The update also fixes three publicly disclosed zero-day vulnerabilities. Microsoft said none of these flaws are currently known to have been exploited in attacks.
The full list of fixed bugs includes 65 elevation of privilege vulnerabilities, 55 remote code execution vulnerabilities, 30 information disclosure flaws, 27 spoofing vulnerabilities, 19 security feature bypass issues, and seven denial of service bugs.
One of the publicly disclosed zero-days is CVE-2026-45586, a Windows Collaborative Translation Framework vulnerability. Microsoft says the flaw is caused by improper link resolution before file access and could allow a local attacker to gain higher privileges on a vulnerable system.
The flaw is linked to a vulnerability known as GreenPlasma, which was publicly disclosed by security researcher Nightmare Eclipse. According to the report, the issue could be used to obtain a shell with SYSTEM permissions.
Microsoft also fixed CVE-2026-49160, an HTTP.sys denial of service vulnerability known as HTTP/2 Bomb. The flaw abuses the way HTTP/2 handles compressed web traffic headers, allowing attackers to send small amounts of data that force affected servers to consume much larger amounts of memory.
Researchers said the attack could cause affected servers to use excessive memory and potentially lead to performance problems or outages. To help reduce the risk, Microsoft introduced a new MaxHeadersCount registry setting that allows administrators to limit the number of headers accepted in HTTP/2 and HTTP/3 requests.
The third publicly disclosed zero-day is CVE-2026-50507, a Windows BitLocker security feature bypass vulnerability. Microsoft said the flaw could allow a local attacker with physical access to bypass BitLocker protection and access an encrypted drive.
The issue is linked to a vulnerability called YellowKey. According to the report, it could be triggered by placing specially crafted files on a USB drive or EFI partition and booting into the Windows Recovery Environment. The flaw mainly affects systems using TPM-only BitLocker protection on Windows 11 and Windows Server 2022 or 2025.
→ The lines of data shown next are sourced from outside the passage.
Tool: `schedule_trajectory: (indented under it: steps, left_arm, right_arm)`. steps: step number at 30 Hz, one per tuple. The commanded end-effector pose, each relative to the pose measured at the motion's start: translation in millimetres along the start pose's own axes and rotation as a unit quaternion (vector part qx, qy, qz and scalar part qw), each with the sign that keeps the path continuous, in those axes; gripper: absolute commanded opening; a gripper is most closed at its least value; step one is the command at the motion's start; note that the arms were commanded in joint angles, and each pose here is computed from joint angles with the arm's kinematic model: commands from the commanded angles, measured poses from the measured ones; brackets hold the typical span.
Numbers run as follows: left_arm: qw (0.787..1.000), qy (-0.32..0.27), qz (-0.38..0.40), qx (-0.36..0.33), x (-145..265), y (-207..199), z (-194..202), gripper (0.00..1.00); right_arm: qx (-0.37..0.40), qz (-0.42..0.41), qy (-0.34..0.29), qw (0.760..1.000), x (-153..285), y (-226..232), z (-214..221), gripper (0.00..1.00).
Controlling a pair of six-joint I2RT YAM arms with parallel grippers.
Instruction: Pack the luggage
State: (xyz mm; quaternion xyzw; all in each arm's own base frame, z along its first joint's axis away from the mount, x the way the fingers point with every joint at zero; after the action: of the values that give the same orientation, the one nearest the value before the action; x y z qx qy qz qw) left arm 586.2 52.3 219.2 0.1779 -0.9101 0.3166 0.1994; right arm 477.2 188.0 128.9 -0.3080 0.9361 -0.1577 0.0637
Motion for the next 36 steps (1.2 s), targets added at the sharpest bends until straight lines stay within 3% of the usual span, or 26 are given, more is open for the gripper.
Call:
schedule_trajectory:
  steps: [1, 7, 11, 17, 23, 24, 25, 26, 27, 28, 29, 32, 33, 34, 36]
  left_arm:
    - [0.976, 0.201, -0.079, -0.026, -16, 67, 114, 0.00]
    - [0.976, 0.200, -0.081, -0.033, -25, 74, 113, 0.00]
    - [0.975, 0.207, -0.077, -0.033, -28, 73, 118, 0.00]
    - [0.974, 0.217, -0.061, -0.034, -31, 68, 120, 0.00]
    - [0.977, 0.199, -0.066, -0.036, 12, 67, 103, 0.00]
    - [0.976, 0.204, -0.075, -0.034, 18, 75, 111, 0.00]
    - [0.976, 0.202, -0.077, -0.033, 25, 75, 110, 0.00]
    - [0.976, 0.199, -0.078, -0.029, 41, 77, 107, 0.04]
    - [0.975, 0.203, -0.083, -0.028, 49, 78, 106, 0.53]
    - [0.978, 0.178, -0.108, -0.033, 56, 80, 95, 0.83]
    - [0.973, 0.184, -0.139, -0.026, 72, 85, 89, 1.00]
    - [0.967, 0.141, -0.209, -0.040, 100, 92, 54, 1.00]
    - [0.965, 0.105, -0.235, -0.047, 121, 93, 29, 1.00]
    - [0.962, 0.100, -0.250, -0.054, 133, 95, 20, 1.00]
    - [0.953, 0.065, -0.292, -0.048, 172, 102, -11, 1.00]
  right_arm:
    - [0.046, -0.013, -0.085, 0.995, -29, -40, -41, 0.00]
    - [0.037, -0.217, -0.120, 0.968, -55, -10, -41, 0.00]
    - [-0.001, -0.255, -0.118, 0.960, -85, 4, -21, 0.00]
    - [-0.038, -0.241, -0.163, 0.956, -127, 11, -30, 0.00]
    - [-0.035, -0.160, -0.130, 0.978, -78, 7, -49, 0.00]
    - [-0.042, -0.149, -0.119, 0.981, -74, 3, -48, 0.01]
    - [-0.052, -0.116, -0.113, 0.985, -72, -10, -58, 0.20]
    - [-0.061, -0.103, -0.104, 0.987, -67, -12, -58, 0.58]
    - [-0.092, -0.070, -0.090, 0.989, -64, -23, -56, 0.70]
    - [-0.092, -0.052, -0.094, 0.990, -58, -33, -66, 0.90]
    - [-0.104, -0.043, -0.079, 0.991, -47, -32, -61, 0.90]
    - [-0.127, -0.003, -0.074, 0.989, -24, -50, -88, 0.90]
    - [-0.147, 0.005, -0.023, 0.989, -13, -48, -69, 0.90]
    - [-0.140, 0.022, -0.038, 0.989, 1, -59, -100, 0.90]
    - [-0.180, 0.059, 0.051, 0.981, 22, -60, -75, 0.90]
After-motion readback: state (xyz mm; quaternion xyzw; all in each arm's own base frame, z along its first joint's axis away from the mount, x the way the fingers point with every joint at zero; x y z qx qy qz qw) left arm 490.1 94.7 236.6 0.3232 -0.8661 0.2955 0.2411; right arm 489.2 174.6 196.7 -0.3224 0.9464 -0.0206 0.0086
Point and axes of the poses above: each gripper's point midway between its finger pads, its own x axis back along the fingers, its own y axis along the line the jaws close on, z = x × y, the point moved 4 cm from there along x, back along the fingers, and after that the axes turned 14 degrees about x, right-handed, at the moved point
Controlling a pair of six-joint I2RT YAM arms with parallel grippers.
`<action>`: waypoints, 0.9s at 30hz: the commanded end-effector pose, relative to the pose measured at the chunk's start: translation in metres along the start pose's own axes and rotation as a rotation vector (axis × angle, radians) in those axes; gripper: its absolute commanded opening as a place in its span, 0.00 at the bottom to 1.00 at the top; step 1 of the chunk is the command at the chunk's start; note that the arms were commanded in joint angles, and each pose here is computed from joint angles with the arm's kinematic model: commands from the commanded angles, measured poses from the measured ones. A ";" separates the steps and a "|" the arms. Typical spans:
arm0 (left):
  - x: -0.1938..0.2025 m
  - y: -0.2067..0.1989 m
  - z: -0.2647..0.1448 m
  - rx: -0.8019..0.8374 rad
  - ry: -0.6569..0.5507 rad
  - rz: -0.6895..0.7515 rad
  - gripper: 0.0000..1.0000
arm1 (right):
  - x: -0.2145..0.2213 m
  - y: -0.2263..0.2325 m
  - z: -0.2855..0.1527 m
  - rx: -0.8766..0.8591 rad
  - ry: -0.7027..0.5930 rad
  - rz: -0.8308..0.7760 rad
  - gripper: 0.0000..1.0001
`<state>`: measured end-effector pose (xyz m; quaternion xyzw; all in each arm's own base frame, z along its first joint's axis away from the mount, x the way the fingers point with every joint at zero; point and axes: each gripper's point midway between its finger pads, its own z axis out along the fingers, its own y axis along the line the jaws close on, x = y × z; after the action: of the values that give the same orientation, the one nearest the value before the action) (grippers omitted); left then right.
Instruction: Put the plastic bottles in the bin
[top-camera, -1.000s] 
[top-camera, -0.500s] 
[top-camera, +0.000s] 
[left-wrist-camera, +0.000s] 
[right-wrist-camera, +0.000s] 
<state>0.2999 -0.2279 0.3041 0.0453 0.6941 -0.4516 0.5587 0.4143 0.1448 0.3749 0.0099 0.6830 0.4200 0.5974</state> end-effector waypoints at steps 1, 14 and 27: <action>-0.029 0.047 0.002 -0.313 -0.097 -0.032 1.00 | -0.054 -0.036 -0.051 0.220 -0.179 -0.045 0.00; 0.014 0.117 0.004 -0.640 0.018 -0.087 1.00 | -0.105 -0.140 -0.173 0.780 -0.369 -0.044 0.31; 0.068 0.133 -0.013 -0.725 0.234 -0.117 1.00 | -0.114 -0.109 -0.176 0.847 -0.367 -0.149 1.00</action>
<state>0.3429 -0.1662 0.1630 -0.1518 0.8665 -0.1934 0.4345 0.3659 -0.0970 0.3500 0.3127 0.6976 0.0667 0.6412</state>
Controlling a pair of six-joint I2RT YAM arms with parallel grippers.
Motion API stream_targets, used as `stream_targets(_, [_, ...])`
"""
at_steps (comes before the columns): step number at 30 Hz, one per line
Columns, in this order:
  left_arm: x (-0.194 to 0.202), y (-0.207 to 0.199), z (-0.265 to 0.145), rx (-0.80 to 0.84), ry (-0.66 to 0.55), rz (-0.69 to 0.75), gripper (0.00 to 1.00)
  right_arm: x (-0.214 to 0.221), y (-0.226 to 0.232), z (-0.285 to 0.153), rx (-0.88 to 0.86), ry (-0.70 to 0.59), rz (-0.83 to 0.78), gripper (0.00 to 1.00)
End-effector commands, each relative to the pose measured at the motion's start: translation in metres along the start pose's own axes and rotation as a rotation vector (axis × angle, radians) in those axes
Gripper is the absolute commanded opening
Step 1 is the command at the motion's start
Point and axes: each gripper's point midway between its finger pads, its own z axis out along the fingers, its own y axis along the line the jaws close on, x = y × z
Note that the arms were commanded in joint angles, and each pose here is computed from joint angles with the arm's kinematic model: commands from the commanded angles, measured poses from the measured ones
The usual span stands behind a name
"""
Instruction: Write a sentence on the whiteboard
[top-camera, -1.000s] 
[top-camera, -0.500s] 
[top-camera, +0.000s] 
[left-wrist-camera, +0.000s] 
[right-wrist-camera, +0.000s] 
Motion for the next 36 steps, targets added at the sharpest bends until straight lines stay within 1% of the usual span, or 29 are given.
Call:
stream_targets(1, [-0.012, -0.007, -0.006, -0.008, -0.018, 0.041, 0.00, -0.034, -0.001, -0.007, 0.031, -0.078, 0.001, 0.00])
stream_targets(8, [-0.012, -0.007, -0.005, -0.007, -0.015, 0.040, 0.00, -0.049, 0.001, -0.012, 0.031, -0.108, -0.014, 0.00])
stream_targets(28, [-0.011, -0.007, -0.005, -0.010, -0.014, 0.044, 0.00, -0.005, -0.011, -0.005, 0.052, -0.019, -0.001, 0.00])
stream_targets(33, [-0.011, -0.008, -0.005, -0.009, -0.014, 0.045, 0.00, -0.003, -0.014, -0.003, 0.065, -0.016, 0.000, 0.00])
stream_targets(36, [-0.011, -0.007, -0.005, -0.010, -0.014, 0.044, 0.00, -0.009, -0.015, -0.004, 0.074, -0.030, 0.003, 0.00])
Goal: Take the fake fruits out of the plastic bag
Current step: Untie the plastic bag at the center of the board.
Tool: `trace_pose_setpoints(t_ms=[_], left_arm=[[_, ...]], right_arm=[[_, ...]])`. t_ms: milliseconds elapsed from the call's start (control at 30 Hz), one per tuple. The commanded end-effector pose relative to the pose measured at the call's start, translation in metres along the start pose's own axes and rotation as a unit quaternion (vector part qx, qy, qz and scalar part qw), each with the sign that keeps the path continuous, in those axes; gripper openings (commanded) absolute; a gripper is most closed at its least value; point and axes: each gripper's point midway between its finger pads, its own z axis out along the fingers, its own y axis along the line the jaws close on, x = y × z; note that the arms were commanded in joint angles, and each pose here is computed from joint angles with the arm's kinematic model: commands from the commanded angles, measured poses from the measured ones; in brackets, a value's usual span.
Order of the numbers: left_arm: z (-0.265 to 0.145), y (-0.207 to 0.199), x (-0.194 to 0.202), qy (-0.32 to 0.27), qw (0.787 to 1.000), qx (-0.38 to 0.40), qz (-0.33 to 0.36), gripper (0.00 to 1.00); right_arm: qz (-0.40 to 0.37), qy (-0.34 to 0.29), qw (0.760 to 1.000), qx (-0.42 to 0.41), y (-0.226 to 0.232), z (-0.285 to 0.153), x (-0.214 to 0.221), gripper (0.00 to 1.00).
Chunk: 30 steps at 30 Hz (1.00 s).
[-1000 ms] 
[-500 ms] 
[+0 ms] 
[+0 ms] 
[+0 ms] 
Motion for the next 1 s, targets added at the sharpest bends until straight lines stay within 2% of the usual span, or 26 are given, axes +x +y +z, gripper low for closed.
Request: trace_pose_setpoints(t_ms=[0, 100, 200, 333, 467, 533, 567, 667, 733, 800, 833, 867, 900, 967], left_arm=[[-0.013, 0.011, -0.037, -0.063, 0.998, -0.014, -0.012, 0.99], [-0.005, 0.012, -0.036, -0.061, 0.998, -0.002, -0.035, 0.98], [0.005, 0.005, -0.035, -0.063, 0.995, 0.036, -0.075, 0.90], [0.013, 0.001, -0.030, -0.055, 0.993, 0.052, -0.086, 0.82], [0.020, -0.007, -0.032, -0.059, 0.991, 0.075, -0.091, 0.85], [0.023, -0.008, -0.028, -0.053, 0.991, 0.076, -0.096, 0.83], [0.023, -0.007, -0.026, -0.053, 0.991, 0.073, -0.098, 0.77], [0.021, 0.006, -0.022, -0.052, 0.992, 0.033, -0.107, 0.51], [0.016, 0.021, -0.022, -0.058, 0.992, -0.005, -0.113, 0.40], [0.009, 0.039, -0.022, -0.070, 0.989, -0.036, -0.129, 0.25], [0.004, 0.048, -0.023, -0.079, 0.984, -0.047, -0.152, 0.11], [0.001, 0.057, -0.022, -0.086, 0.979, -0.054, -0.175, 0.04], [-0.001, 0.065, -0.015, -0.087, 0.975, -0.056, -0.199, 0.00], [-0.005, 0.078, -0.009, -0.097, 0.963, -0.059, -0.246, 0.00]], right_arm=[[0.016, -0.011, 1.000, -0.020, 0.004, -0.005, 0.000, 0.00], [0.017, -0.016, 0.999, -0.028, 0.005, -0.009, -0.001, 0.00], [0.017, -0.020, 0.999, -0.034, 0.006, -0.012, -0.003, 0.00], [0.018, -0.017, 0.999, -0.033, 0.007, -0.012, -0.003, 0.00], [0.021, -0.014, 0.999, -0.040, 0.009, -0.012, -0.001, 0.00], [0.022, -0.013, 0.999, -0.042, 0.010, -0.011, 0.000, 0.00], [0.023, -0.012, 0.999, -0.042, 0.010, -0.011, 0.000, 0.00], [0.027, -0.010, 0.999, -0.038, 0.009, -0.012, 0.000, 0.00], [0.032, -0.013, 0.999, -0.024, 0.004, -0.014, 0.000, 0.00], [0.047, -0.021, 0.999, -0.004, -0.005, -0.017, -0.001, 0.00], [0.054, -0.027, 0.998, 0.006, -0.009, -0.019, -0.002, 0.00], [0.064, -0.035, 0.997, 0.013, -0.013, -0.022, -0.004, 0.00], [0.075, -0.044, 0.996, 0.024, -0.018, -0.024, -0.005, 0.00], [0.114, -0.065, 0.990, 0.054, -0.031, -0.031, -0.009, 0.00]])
Microsoft had previously shared temporary mitigations for this issue, including using TPM with a PIN instead of relying only on TPM-based protection.
The June 2026 update also includes several critical remote code execution vulnerabilities affecting Microsoft Office, Remote Desktop Client, Windows Hyper-V, Windows Kerberos, Windows DHCP Client, Windows Deployment Services, Windows Kernel, Windows Media, and other components.
Office received multiple important and critical fixes, including remote code execution vulnerabilities in Microsoft Office, Word, Outlook, and Excel. SharePoint Server also received a large number of patches, mostly for spoofing issues, along with remote code execution fixes.
Remote Desktop Client was another major focus this month, with several critical remote code execution vulnerabilities fixed. Microsoft also patched critical flaws in Windows Hyper-V, HTTP.sys, Windows Kerberos, Windows Cryptographic Services, and Windows Graphics components.
Alongside Microsoft’s Patch Tuesday release, several other major vendors also issued security updates recently, including Adobe, Cisco, Fortinet, Google, Ivanti, SAP, Ubiquiti, and Veeam. Google also released Android security updates and patched a Chrome zero-day that had been exploited in attacks.
If this article helped you, please consider supporting our work. Every small contribution keeps Abijita.com independent and running.
Microsoft users and administrators are advised to install the June 2026 security updates as soon as possible, especially on systems running Windows Server, Remote Desktop services, Microsoft Office, SharePoint, Exchange Server, and other business-critical products.